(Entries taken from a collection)
-------

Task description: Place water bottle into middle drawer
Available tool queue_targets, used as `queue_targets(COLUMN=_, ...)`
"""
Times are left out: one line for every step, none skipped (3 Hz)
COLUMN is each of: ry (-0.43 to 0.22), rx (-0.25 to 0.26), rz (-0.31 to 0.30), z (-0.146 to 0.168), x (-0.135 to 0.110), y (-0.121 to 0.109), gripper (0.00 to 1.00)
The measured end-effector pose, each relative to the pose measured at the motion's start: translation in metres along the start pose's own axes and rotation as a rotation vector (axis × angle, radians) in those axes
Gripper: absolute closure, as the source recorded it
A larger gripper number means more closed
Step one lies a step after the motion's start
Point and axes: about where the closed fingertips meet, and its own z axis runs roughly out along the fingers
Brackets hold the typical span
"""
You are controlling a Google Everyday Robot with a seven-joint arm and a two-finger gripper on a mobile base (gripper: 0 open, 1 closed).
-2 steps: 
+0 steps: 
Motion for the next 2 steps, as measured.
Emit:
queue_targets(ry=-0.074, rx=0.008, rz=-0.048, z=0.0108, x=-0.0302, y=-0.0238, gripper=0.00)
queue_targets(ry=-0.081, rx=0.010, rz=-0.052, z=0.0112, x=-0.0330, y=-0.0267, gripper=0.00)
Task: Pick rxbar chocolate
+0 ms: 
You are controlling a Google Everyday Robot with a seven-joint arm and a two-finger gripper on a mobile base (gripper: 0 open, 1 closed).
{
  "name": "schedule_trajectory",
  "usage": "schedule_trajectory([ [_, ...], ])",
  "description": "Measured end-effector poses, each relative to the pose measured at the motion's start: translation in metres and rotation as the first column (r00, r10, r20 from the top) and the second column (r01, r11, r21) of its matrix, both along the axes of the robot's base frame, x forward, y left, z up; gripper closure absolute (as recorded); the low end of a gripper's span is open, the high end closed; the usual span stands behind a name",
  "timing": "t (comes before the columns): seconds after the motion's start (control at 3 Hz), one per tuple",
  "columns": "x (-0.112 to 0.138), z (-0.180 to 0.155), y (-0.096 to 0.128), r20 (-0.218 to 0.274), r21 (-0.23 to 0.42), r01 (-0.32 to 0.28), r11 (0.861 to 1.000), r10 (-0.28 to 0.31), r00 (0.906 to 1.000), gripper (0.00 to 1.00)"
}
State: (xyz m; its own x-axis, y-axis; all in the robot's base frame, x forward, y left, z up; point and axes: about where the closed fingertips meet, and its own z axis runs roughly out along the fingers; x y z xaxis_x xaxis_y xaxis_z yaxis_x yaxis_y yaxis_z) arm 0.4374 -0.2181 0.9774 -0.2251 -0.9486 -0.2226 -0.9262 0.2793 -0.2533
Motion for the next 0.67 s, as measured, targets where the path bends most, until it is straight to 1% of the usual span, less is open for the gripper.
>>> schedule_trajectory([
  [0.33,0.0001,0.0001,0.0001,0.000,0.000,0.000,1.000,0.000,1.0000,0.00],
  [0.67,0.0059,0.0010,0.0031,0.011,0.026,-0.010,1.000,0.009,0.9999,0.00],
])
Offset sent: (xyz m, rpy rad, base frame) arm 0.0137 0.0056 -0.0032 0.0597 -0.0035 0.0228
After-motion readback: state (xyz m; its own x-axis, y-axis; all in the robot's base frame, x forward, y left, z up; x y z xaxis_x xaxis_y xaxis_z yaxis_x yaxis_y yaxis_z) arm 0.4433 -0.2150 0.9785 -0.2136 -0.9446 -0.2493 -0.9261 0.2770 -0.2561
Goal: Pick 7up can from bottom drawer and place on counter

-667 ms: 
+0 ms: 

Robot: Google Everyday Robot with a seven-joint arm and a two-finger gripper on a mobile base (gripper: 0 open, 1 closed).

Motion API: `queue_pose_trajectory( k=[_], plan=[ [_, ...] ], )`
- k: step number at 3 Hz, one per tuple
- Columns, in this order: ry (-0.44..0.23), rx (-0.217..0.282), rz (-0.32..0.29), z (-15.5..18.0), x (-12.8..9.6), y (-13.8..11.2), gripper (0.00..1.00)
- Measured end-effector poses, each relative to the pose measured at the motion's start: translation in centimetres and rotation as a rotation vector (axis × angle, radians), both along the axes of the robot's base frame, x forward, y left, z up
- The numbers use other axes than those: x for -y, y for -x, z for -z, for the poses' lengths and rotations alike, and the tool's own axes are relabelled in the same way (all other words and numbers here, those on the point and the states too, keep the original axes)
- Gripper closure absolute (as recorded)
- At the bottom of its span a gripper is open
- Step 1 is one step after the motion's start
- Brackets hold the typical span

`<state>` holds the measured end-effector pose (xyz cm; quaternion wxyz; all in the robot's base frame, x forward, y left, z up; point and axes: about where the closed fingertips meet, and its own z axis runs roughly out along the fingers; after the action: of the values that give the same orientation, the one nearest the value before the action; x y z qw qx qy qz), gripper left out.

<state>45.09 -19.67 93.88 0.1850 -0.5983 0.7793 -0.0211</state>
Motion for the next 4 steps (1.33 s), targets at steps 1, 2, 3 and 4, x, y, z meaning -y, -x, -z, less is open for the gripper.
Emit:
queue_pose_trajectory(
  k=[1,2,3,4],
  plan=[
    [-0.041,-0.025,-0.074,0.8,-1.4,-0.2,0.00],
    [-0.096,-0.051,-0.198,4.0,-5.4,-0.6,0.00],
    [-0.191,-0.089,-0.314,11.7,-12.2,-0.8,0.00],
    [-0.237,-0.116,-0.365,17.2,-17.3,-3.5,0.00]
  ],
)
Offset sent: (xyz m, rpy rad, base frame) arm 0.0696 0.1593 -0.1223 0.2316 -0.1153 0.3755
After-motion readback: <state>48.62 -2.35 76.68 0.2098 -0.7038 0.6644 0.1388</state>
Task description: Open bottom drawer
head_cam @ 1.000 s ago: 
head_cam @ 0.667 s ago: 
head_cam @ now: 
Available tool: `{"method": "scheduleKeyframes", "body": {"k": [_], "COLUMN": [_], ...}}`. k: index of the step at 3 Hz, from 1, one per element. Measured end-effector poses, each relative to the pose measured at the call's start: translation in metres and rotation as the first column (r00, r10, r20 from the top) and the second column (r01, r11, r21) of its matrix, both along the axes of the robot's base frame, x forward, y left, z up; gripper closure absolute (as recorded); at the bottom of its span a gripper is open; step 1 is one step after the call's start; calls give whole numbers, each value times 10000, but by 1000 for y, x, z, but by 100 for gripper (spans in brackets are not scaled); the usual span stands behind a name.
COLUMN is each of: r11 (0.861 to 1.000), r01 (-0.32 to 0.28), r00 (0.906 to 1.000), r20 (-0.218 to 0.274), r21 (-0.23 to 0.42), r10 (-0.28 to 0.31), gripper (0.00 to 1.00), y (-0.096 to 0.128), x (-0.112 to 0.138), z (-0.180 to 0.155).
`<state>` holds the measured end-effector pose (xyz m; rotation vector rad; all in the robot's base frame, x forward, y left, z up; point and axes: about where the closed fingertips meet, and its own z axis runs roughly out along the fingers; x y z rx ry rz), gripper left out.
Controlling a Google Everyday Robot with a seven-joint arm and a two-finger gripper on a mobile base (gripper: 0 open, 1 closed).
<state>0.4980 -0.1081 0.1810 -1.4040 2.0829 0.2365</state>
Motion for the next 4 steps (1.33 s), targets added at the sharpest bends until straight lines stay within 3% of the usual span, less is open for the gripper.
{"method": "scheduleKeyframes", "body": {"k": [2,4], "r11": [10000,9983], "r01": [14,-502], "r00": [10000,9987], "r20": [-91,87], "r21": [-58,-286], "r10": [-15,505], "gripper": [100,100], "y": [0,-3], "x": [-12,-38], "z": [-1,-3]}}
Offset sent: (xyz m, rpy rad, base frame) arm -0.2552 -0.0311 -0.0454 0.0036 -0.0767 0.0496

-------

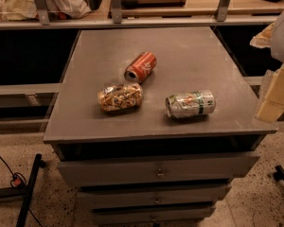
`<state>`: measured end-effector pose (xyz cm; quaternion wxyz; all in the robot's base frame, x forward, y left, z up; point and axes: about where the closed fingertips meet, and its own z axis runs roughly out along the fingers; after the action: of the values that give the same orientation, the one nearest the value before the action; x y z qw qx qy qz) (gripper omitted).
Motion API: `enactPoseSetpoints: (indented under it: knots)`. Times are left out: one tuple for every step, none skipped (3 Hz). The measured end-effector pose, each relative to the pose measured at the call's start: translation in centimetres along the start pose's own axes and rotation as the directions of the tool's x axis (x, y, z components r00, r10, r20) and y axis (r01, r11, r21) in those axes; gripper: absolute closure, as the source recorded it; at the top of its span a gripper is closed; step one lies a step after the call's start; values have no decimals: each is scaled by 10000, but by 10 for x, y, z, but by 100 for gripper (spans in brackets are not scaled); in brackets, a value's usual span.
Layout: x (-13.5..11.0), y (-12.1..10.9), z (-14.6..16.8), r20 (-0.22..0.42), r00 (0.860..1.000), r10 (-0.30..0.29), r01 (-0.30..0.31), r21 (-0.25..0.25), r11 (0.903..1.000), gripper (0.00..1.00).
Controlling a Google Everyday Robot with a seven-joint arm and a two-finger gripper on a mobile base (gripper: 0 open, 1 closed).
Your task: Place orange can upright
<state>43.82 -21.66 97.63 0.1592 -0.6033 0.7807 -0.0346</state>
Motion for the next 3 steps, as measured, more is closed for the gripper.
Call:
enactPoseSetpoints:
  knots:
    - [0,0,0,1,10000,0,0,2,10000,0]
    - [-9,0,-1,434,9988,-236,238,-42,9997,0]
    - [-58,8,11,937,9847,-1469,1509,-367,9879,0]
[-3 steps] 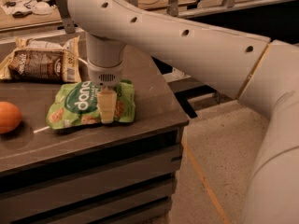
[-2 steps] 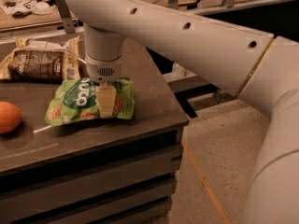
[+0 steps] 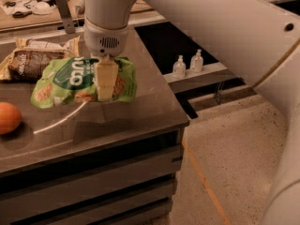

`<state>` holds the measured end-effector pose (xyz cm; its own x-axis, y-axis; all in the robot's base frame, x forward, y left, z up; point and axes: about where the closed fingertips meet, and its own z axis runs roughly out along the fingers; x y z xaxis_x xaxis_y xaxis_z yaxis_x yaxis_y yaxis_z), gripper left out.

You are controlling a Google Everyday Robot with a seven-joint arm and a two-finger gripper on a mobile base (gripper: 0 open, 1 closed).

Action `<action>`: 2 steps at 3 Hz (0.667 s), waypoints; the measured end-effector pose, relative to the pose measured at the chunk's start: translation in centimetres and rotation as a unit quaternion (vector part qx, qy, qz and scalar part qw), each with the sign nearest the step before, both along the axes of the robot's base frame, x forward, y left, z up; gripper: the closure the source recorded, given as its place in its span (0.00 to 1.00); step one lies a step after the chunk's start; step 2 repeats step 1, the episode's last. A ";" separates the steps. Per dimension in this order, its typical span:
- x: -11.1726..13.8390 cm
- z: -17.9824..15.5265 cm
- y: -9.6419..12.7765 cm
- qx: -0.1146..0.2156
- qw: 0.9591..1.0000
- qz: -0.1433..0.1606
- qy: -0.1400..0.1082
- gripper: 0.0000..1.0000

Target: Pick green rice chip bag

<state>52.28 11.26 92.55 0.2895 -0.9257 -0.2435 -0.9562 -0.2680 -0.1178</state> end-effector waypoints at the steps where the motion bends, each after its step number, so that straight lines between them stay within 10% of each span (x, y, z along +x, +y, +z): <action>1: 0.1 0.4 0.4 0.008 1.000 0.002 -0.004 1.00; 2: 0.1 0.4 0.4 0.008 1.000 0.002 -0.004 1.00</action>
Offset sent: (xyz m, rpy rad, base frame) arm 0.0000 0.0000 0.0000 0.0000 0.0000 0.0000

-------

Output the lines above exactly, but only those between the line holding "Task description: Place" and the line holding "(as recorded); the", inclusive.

Task description: Place water bottle into middle drawer
Available tool queue_targets, used as `queue_targets(COLUMN=_, ...)`
"""
Times are left out: one line for every step, none skipped (3 Hz)
COLUMN is each of: ry (-0.43 to 0.22), rx (-0.25 to 0.26), rz (-0.31 to 0.30), z (-0.146 to 0.168), x (-0.135 to 0.110), y (-0.121 to 0.109), gripper (0.00 to 1.00)
The measured end-effector pose, each relative to the pose measured at the motion's start: translation in metres along the start pose's own axes and rotation as a rotation vector (axis × angle, radians) in those axes
Gripper: absolute closure, as the source recorded it
A larger gripper number means more closed
Step one lies a step after the motion's start
Point and axes: about where the closed fingertips meet, and its own z axis runs roughly out along the fingers
Brackets hold the typical span
"""
You are controlling a Google Everyday Robot with a seven-joint arm and a two-finger gripper on a mobile base (gripper: 0 open, 1 closed).
-2 steps: 
+0 steps: 
Motion for the next 2 steps, as measured.
Emit:
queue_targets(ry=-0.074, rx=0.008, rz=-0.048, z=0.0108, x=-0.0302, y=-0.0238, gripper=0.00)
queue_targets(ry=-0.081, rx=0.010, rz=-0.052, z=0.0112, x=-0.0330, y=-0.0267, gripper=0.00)
Task: Pick rxbar chocolate
+0 ms: 
You are controlling a Google Everyday Robot with a seven-joint arm and a two-finger gripper on a mobile base (gripper: 0 open, 1 closed).
{
  "name": "schedule_trajectory",
  "usage": "schedule_trajectory([ [_, ...], ])",
  "description": "Measured end-effector poses, each relative to the pose measured at the motion's start: translation in metres and rotation as the first column (r00, r10, r20 from the top) and the second column (r01, r11, r21) of its matrix, both along the axes of the robot's base frame, x forward, y left, z up; gripper closure absolute (as recorded); the low end of a gripper's span is open, the high end closed; the usual span stands behind a name",

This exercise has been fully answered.